* **Task**: Below is a listing; return it in full, exactly as it appears.

* **Data below**:

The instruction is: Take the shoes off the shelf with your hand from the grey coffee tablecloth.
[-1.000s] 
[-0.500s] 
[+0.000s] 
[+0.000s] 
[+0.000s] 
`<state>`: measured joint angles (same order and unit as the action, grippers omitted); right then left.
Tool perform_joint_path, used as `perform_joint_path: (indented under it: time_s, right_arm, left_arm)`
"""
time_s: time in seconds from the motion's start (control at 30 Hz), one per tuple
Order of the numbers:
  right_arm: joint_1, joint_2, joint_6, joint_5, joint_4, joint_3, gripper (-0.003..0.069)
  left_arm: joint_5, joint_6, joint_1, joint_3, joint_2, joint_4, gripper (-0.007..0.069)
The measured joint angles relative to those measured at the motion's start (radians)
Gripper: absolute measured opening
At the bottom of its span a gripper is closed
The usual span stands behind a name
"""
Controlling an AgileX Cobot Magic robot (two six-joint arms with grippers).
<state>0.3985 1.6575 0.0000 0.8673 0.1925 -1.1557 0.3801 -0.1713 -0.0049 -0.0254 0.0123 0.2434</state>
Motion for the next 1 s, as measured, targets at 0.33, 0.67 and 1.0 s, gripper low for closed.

* **Solution to this exercise**:
The instruction is: Take the shoes off the shelf with your hand from the grey coffee tablecloth.
[-1.000s] 
[-0.500s] 
[+0.000s] 
[+0.000s] 
[+0.000s] 
`<state>`: measured joint angles (same order and unit as the action, grippers omitted); right then left.
Tool perform_joint_path, used as `perform_joint_path: (indented under it: time_s, right_arm, left_arm)`
"""
time_s: time in seconds from the motion's start (control at 30 Hz), one per tuple
Order of the numbers:
  right_arm: joint_1, joint_2, joint_6, joint_5, joint_4, joint_3, gripper (-0.003..0.069)
  left_arm: joint_5, joint_6, joint_1, joint_3, joint_2, joint_4, gripper (-0.007..0.069)
The measured joint angles relative to those measured at the motion's start (radians)
Gripper: absolute measured opening
At the bottom of its span a gripper is closed
The usual span stands behind a name
"""
Controlling an AgileX Cobot Magic robot (two six-joint arms with grippers).
<state>0.3985 1.6575 0.0000 0.8673 0.1925 -1.1557 0.3801 -0.1713 -0.0049 -0.0254 0.0123 0.2434</state>
Motion for the next 1 s, as measured, targets at 0.33, 0.67 and 1.0 s, gripper low for closed.

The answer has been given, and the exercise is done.